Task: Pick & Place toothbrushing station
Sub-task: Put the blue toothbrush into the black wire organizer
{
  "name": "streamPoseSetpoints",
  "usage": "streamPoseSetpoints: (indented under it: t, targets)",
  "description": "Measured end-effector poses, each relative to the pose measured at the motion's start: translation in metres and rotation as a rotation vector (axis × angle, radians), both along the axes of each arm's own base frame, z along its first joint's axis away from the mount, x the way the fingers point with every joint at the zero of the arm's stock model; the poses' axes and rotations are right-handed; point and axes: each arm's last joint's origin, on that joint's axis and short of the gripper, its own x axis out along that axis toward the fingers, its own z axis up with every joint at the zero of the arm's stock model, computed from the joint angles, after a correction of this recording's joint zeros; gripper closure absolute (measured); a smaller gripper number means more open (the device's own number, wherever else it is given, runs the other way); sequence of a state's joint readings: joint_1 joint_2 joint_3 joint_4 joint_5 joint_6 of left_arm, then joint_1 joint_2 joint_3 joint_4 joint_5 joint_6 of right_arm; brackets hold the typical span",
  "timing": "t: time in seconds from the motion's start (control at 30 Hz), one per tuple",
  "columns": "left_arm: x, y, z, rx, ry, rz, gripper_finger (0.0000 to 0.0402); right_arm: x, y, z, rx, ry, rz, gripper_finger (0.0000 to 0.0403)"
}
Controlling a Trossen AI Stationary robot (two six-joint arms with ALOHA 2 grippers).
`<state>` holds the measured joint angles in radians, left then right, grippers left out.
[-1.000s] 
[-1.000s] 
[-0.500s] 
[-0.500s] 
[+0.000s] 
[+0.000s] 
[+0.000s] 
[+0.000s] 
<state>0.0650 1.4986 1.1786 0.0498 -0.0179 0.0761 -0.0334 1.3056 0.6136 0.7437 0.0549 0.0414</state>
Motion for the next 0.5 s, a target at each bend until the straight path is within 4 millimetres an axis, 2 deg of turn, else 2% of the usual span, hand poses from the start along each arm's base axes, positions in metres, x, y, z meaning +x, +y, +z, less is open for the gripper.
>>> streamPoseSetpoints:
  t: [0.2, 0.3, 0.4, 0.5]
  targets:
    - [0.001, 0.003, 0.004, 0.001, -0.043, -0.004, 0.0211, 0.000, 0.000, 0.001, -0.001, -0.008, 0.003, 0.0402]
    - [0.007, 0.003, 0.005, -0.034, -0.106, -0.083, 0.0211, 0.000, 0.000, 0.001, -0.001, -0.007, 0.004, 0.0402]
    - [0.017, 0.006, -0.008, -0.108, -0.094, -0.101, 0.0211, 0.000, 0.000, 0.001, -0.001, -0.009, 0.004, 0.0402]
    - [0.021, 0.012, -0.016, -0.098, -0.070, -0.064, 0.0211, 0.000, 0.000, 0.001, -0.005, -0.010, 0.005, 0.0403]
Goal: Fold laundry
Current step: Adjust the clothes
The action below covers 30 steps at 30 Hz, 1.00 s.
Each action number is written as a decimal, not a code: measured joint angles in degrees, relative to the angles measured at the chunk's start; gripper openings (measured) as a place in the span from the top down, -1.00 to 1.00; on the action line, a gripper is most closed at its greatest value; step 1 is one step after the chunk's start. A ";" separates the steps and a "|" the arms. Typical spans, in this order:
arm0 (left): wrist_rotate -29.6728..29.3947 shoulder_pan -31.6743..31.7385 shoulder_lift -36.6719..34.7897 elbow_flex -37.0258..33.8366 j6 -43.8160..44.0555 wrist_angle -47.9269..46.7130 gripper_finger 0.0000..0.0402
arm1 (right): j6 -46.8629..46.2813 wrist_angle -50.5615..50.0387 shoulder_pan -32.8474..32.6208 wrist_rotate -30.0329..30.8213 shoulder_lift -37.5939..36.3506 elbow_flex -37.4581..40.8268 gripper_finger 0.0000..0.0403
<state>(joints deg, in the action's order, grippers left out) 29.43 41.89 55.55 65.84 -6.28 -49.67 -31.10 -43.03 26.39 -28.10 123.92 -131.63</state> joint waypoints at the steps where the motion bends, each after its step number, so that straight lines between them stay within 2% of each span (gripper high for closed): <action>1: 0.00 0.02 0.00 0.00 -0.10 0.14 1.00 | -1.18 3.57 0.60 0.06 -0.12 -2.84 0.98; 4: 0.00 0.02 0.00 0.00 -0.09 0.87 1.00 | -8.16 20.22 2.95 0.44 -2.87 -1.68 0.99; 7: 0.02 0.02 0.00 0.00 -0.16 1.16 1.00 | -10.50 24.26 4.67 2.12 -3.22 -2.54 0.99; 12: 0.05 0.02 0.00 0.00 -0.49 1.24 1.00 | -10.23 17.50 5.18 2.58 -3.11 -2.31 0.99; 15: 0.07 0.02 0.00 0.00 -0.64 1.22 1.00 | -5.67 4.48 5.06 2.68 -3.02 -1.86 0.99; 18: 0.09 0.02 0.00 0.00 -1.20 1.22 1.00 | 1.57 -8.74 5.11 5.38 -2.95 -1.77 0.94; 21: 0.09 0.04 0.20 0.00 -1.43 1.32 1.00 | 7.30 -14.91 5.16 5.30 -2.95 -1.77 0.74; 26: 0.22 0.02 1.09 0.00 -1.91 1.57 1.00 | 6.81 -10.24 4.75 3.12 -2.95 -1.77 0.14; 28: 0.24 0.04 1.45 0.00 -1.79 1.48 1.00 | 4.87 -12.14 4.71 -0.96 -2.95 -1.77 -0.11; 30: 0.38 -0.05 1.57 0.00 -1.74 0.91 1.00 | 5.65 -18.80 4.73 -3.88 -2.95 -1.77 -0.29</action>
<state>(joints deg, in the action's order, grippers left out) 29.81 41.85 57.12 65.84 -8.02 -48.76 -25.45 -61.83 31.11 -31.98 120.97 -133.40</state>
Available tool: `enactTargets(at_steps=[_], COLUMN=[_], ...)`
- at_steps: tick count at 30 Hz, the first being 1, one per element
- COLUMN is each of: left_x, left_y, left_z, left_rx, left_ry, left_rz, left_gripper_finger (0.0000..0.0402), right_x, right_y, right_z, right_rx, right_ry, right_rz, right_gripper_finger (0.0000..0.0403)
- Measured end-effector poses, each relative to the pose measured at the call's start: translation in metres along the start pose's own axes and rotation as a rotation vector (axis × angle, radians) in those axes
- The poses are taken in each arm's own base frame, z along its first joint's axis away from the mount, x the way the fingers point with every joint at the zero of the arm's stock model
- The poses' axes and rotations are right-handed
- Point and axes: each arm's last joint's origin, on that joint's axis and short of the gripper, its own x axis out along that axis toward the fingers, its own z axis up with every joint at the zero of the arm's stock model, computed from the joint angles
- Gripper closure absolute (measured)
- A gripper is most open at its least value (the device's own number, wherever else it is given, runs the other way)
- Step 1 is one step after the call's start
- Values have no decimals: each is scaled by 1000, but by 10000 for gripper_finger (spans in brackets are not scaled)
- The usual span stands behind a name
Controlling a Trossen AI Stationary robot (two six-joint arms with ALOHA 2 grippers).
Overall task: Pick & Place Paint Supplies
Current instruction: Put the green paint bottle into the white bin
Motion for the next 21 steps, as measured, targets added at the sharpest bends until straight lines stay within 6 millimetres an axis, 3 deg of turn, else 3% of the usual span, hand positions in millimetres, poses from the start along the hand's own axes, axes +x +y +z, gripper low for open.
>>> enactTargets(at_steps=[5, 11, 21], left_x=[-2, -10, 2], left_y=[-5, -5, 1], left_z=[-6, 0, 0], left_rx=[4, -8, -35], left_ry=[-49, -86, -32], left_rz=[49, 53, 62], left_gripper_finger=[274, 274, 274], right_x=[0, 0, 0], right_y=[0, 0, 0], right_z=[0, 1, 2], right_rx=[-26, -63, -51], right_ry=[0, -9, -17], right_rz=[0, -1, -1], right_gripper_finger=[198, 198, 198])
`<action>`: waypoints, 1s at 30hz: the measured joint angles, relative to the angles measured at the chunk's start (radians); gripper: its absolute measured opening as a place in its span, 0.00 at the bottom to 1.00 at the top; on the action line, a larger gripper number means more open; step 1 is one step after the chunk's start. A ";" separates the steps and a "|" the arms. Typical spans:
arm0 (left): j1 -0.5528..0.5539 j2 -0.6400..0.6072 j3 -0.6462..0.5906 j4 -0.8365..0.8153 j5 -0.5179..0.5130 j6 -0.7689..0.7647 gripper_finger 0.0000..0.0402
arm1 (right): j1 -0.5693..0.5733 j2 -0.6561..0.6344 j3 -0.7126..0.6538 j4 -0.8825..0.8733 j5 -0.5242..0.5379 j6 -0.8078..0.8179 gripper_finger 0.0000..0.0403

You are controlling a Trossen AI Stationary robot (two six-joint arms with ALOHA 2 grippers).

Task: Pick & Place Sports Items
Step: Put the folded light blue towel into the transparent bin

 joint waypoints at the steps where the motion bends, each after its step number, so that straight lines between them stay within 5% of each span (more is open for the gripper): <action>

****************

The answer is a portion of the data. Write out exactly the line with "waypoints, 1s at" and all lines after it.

`<action>`: waypoints, 1s at 30hz: the measured joint angles, relative to the angles measured at the chunk's start (radians); gripper: its absolute measured opening as a place in its span, 0.00 at the bottom to 1.00 at the top; on the action line, a larger gripper number means more open; step 1 is one step after the chunk's start. A ";" separates the steps and a "|" the arms. Typical spans:
arm0 (left): j1 -0.5528..0.5539 j2 -0.6400..0.6072 j3 -0.6462..0.5906 j4 -0.8365..0.8153 j5 -0.5179..0.5130 j6 -0.7689..0.7647 gripper_finger 0.0000..0.0402
arm1 (right): j1 -0.5693..0.5733 j2 -0.6561..0.6344 j3 -0.7126..0.6538 j4 -0.8825..0.8733 j5 -0.5242..0.5379 j6 -0.8078..0.8179 gripper_finger 0.0000..0.0403

You are controlling a Trossen AI Stationary robot (two six-joint arms with ALOHA 2 grippers).

Task: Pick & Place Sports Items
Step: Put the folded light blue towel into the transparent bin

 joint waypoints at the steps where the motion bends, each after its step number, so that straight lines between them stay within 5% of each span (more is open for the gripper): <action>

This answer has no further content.